Records for the task section start

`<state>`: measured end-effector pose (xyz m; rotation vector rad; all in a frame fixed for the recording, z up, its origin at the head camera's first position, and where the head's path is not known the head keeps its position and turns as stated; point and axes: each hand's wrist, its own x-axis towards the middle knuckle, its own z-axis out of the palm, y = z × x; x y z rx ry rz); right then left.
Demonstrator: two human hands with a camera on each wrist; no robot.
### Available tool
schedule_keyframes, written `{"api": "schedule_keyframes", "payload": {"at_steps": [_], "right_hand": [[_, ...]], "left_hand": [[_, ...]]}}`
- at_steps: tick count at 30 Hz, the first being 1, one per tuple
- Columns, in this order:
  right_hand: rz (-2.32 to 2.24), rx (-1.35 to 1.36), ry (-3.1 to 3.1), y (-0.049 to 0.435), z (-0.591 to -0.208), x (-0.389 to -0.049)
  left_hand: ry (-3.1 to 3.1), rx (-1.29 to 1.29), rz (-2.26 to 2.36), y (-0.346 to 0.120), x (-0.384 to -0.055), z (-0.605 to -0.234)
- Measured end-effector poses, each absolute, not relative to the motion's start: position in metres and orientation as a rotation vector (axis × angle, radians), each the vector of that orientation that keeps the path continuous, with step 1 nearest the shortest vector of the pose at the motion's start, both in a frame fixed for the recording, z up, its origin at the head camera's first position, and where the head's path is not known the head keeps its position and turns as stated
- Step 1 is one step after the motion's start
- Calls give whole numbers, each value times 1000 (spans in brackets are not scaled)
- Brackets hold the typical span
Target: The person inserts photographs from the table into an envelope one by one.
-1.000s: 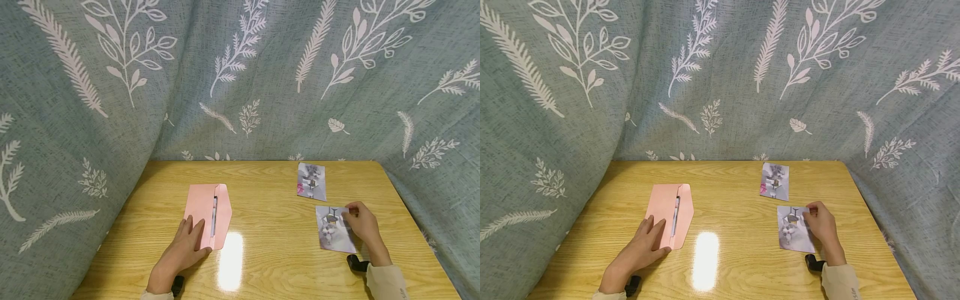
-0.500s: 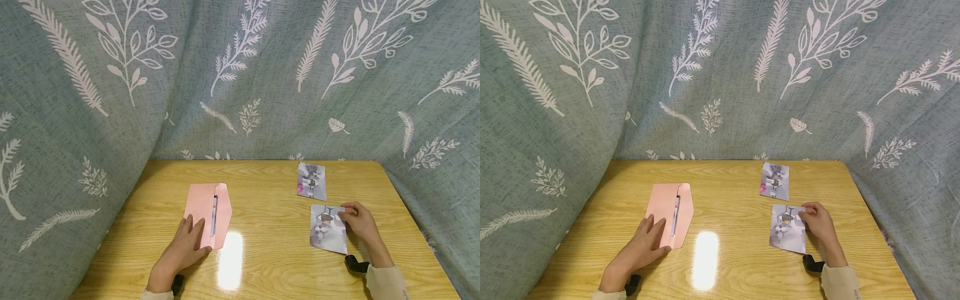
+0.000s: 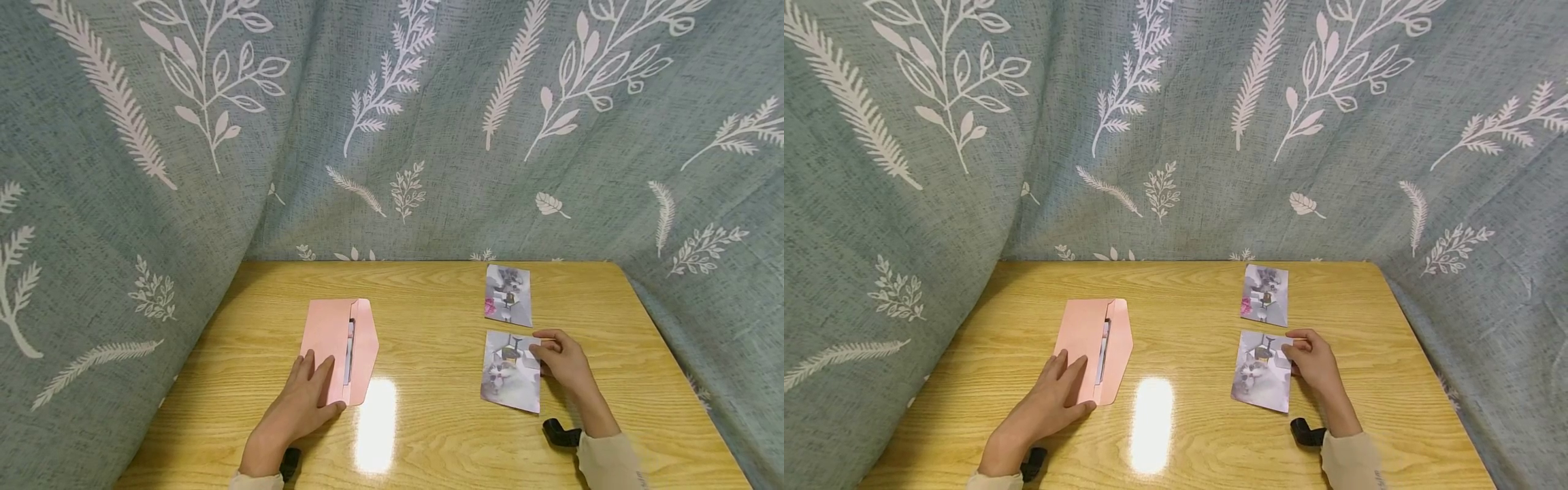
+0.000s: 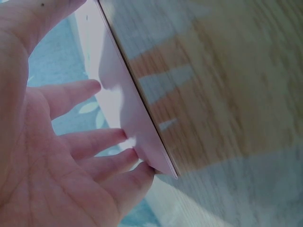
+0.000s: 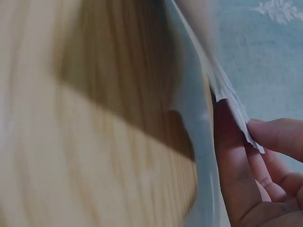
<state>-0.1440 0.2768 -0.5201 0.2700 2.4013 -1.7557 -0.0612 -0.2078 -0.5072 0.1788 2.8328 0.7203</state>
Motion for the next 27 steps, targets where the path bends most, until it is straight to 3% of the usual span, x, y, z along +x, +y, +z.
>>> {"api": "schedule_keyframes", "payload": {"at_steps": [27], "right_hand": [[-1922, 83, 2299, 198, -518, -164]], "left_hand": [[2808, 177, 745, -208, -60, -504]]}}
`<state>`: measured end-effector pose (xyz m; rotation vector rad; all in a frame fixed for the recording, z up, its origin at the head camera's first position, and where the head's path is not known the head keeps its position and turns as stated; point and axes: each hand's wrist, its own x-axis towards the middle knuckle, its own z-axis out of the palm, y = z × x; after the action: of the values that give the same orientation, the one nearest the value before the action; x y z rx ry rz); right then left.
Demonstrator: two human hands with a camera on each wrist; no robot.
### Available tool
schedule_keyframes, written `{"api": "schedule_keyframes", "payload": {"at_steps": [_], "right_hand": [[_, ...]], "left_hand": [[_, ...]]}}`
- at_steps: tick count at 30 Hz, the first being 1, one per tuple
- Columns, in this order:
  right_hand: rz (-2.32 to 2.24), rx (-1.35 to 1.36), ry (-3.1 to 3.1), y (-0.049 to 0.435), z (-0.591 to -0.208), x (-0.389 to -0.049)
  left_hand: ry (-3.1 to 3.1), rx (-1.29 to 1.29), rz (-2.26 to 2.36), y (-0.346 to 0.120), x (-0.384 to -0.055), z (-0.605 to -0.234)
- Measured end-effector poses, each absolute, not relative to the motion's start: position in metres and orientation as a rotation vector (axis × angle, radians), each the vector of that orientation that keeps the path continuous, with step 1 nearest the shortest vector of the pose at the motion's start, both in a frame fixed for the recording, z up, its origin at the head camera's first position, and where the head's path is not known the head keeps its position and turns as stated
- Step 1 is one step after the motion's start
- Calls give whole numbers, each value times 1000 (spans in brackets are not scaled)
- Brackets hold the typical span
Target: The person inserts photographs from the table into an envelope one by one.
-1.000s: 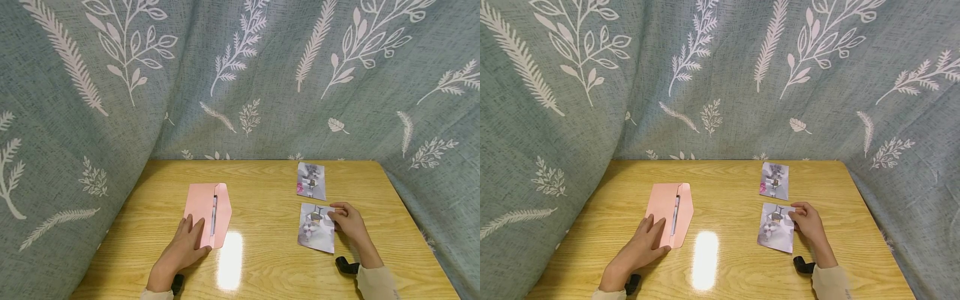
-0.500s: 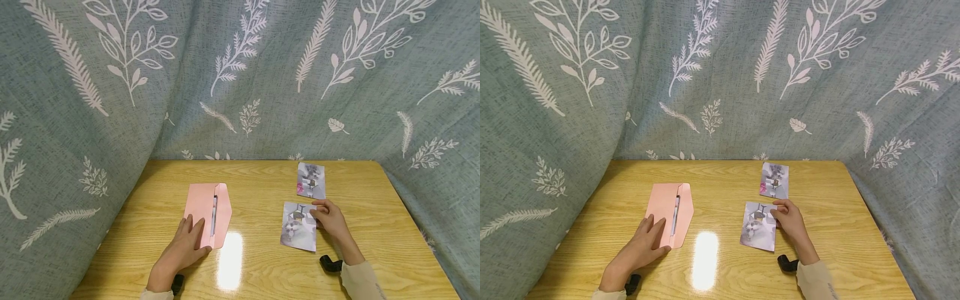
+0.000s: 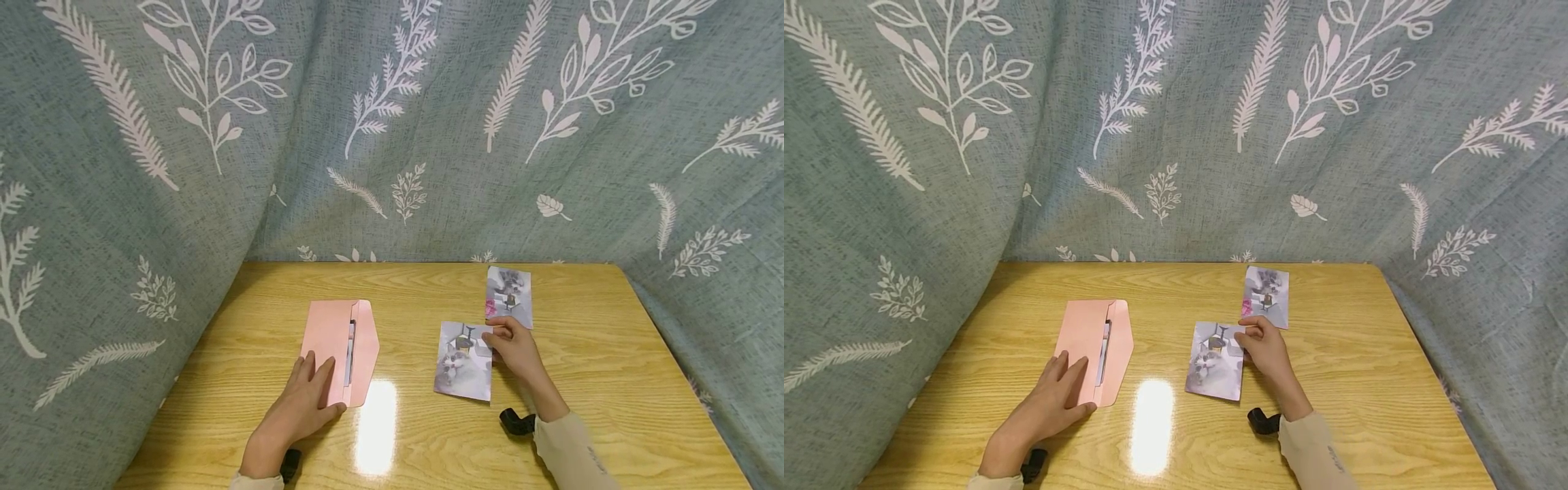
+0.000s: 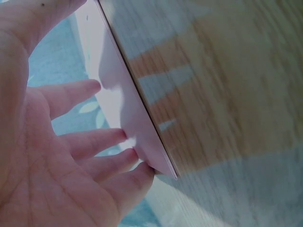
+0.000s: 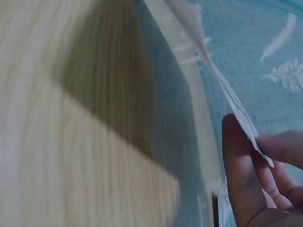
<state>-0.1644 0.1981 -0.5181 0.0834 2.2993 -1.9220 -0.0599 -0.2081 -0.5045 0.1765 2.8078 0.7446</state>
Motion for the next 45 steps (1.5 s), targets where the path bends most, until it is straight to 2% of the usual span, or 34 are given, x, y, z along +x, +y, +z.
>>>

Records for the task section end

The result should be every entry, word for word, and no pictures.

■ Output of the task ■
`<state>`: measured end-effector pose (xyz m; rotation vector rad; all in a frame fixed for the recording, z up, its origin at the head camera's first position, and where the head's path is not known the head keeps its position and turns as stated; point and axes: each hand's wrist, its own x-axis towards the middle knuckle, its own z-axis out of the palm, y = z × x; x y z rx ry rz); right then left.
Demonstrator: two human hands with a camera on each wrist; no robot.
### Available tool
schedule_keyframes, written `{"api": "schedule_keyframes", "payload": {"at_steps": [_], "right_hand": [[_, ...]], "left_hand": [[_, ...]]}}`
- at_steps: tick count at 30 Hz, the first being 1, one per tuple
- Columns, in this order:
  right_hand: rz (-2.32 to 2.24), rx (-1.35 to 1.36), ry (-3.1 to 3.1), y (-0.049 to 0.435), z (-0.591 to -0.208), x (-0.389 to -0.049)
  left_hand: ry (-3.1 to 3.1), rx (-1.29 to 1.29), rz (-2.26 to 2.36), y (-0.346 to 0.120), x (-0.384 to -0.055), z (-0.605 to -0.234)
- Measured end-effector poses, each absolute, not relative to the motion's start: position in metres and orientation as a rotation vector (axis × angle, radians), each the vector of that orientation that keeps the path continuous, with step 1 nearest the shortest vector of the pose at the motion's start, both in a frame fixed for the recording, z up, its origin at the head camera's first position, and where the head's path is not known the head keeps its position and turns as stated
- Step 1 is one step after the motion's start
- Calls give whole numbers, each value times 1000 (spans in brackets are not scaled)
- Brackets hold the typical span
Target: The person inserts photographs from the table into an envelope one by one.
-1.000s: 
-0.500s: 
+0.000s: 
+0.000s: 
+0.000s: 
<state>-0.1440 0.2768 -0.5201 0.2700 2.4013 -1.7557 -0.0612 -0.2078 -0.5072 0.1788 2.8328 0.7203</state>
Motion for the next 27 steps, targets where the path bends most, until it is straight to 3% of the usual span, x, y, z along +x, +y, +z.
>>> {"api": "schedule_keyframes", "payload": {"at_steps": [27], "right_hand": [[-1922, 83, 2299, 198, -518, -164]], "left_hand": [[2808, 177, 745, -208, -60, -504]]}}
`<state>`: measured end-effector pose (xyz m; rotation vector rad; all in a frame fixed for the recording, z up, its origin at the head camera's first position, and where the head's path is not known the head keeps its position and turns as stated; point and axes: each hand's wrist, its own x-axis towards the middle knuckle, its own z-axis out of the palm, y = z × x; after the action: of the values that give the same orientation, the one nearest the value before the action; x y z rx ry rz); right then left.
Demonstrator: two human hands with a camera on each wrist; no robot.
### Available tool
schedule_keyframes, written `{"api": "schedule_keyframes", "payload": {"at_steps": [_], "right_hand": [[_, ...]], "left_hand": [[_, ...]]}}`
- at_steps: tick count at 30 Hz, the first being 1, one per tuple
- Columns, in this order:
  right_hand: rz (-2.32 to 2.24), rx (-1.35 to 1.36), ry (-3.1 to 3.1), y (-0.049 to 0.435), z (-0.591 to -0.208), x (-0.389 to -0.049)
  left_hand: ry (-3.1 to 3.1), rx (-1.29 to 1.29), rz (-2.26 to 2.36), y (-0.346 to 0.120), x (-0.384 to -0.055), z (-0.605 to -0.234)
- Measured end-effector poses, each absolute, not relative to the motion's start: position in metres and orientation as a rotation vector (axis × angle, radians), each the vector of that orientation that keeps the path continuous, with step 1 nearest the shortest vector of the pose at the motion's start, both in a frame fixed for the recording, z up, its origin at the head camera's first position, and where the head's path is not known the head keeps its position and turns as stated
- Step 1 is one step after the motion's start
- Calls give whole numbers, each value times 1000 (spans in brackets are not scaled)
- Brackets hold the typical span
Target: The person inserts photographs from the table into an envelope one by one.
-1.000s: 
-0.500s: 
+0.000s: 
+0.000s: 
+0.000s: 
<state>-0.1644 0.1981 -0.5181 0.0834 2.2993 -1.9220 -0.0599 -0.2081 -0.5045 0.1765 2.8078 0.7446</state>
Motion for the next 45 steps (1.5 s), targets where the path bends most, until it is straight to 2% of the usual span, or 34 are given, x, y, z along +x, +y, +z.
>>>

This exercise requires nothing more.